ACTIVITY: Nothing other than the lines from the one containing "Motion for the" through the last line of the data below should be output, each reproduced exactly.

** STORED DATA follows **

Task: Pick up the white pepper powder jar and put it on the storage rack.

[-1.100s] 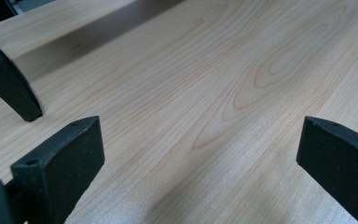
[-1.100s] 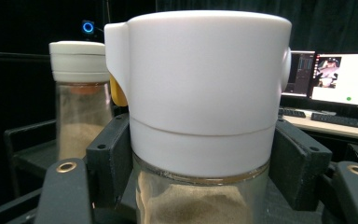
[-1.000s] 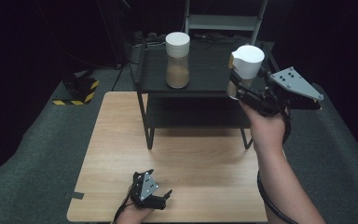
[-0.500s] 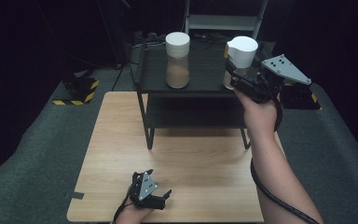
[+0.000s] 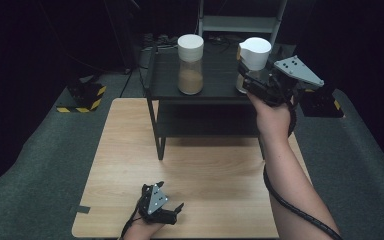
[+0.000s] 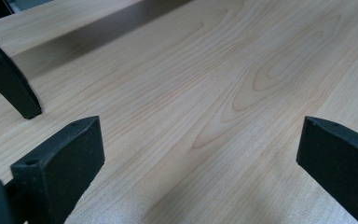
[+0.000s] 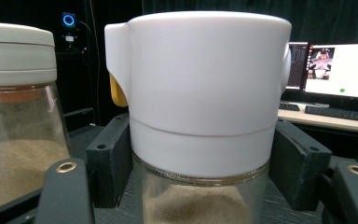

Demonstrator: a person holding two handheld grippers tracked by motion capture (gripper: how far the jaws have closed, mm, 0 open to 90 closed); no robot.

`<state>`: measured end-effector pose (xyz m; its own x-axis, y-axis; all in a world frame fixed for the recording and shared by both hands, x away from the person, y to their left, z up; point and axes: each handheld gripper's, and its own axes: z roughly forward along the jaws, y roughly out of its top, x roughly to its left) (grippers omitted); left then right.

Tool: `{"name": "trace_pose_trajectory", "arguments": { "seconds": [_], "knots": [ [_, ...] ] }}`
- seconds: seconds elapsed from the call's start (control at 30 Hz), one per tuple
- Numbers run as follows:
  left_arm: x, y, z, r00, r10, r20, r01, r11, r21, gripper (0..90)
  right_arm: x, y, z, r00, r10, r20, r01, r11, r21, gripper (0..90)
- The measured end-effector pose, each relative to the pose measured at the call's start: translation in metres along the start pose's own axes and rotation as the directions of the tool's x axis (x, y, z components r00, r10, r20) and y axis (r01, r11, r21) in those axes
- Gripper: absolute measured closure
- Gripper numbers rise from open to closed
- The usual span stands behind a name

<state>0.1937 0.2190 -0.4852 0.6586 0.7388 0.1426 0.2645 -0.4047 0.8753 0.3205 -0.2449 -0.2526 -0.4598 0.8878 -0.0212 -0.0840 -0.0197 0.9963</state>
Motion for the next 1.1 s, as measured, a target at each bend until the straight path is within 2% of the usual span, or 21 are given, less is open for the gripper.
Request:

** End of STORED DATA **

EXERCISE RESULT:
Motion for the next 1.1 s, as measured, a target at each bend until the straight path is within 2% of the usual span, or 21 are given, less is open for the gripper.
Request:

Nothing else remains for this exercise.